Department of Surgical Oncology, CRCM, Institut Paoli-Calmettes, Aix-Marseille Univ, CNRS, INSERM, Marseille, France.
Department of Medical Oncology, CRCM, Institut Paoli-Calmettes, Aix-Marseille Univ, CNRS, INSERM, Marseille, France.
ESMO Open. 2021 Jun;6(3):100151. doi: 10.1016/j.esmoop.2021.100151. Epub 2021 May 10.
Prognostic impact of lymph node micro-metastases (pN1mi) has been discordantly reported in the literature. The need to clarify this point for decision-making regarding adjuvant therapy, particularly for patients with endocrine receptor (ER)-positive status and HER2-negative tumors, is further reinforced by the generalization of gene expression signatures using pN status in their recommendation algorithm.
We retrospectively analyzed 13 773 patients treated for ER-positive breast cancer in 13 French cancer centers from 1999 to 2014. Five categories of axillary lymph node (LN) status were defined: negative LN (pN0i-), isolated tumor cells [pN0(i+)], pN1mi, and pN1 divided into single (pN1 = 1) and multiple (pN1 > 1) macro-metastases (>2 mm). The effect of LN micro-metastases on outcomes was investigated both in the entire cohort of patients and in clinically relevant subgroups according to tumor subtypes. Propensity-score-based matching was used to balance differences in known prognostic variables associated with pN status.

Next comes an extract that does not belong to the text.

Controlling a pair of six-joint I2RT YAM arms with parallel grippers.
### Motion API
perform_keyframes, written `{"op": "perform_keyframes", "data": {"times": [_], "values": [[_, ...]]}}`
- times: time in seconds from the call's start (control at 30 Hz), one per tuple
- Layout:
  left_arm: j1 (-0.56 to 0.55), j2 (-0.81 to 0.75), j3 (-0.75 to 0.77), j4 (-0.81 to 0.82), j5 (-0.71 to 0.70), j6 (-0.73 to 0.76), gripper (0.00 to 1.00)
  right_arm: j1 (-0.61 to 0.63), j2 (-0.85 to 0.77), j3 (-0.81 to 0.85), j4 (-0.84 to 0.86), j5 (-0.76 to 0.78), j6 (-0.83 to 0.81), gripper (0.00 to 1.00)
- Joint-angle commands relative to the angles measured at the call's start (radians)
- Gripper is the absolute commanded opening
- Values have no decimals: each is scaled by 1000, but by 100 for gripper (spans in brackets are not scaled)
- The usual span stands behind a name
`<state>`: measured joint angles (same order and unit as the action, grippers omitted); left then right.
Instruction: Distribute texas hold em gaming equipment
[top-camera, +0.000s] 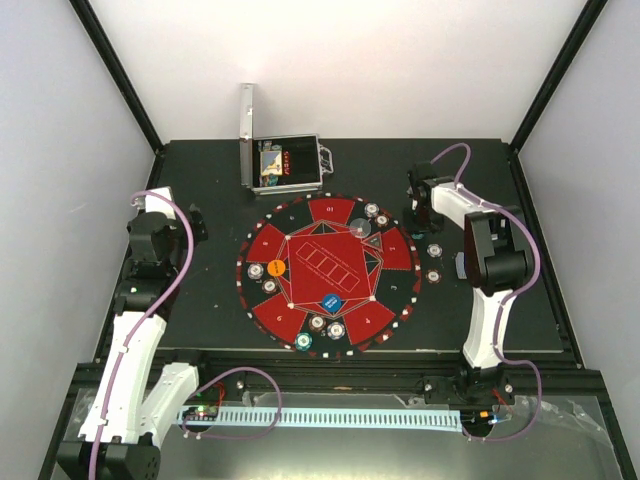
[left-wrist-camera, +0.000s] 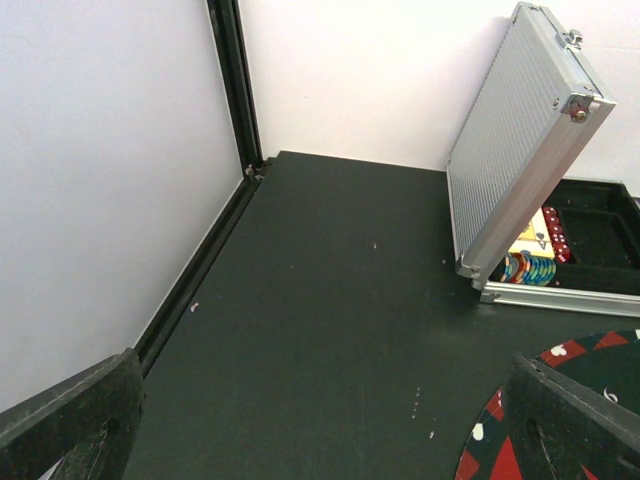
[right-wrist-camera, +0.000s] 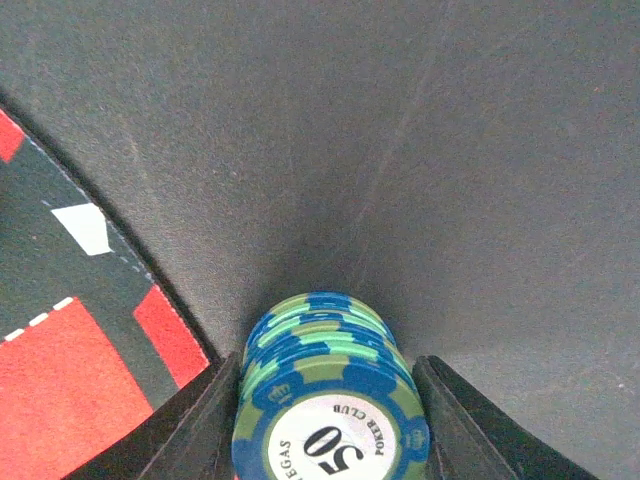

As determined by sentinel LN biopsy, 9427 patients were pN0 (68.4%), 546 pN0(i+) (4.0%), 1446 pN1mi (10.5%) and 2354 pN1 with macro-metastases (17.1%). With a median follow-up of 61.25 months, pN1 status, but not pN1mi, significantly impacted overall survival (OS), disease-free survival (DFS), metastasis-free survival (MFS), and breast-cancer-specific survival. In the subgroup of patients with known tumor subtype, pN1 = 1, as pN1 > 1, but not pN1mi, had a significant prognostic impact on OS. DFS and MFS were only impacted by pN1 > 1. Similar results were observed in the subgroup of patients with luminal A-like tumors (n = 7101). In the matched population analysis, pN1macro, but not pN1mi, had a statistically significant negative impact on MFS and OS.
LN micro-metastases have no detectable prognostic impact and should not be considered as a determining factor in indicating adjuvant chemotherapy. The evaluation of the risk of recurrence using second-generation signatures should be calculated considering micro-metastases as pN0.
淋巴结微转移(pN1mi)的预后影响在文献中存在争议。对于需要辅助治疗的患者,特别是对于内分泌受体(ER)阳性状态和 HER2 阴性肿瘤患者,需要明确这一点,因为基因表达谱的泛化在其推荐算法中使用了 pN 状态。
我们回顾性分析了 1999 年至 2014 年 13 个法国癌症中心治疗的 13773 例 ER 阳性乳腺癌患者。定义了 5 类腋窝淋巴结(LN)状态:阴性 LN(pN0i-)、孤立肿瘤细胞[pN0(i+)]、pN1mi 和 pN1 分为单(pN1=1)和多(pN1>1)个宏转移(>2mm)。根据肿瘤亚型,在整个患者队列和临床相关亚组中研究了 LN 微转移对结局的影响。采用倾向评分匹配来平衡与 pN 状态相关的已知预后变量的差异。
通过前哨淋巴结活检确定,9427 例患者为 pN0(68.4%),546 例 pN0(i+)(4.0%),1446 例 pN1mi(10.5%)和 2354 例 pN1 有宏转移(17.1%)。中位随访 61.25 个月后,pN1 状态但不是 pN1mi 显著影响总生存期(OS)、无病生存期(DFS)、无转移生存期(MFS)和乳腺癌特异性生存期。在已知肿瘤亚型的患者亚组中,pN1=1(与 pN1>1 一样),但不是 pN1mi,对 OS 有显著的预后影响。DFS 和 MFS 仅受 pN1>1 的影响。在 luminal A 样肿瘤(n=7101)的亚组中观察到类似的结果。在匹配人群分析中,pN1macro,但不是 pN1mi,对 MFS 和 OS 有统计学上显著的负面影响。
LN 微转移没有可检测到的预后影响,不应被视为指示辅助化疗的决定因素。使用第二代标志物评估复发风险时,应将微转移视为 pN0 进行计算。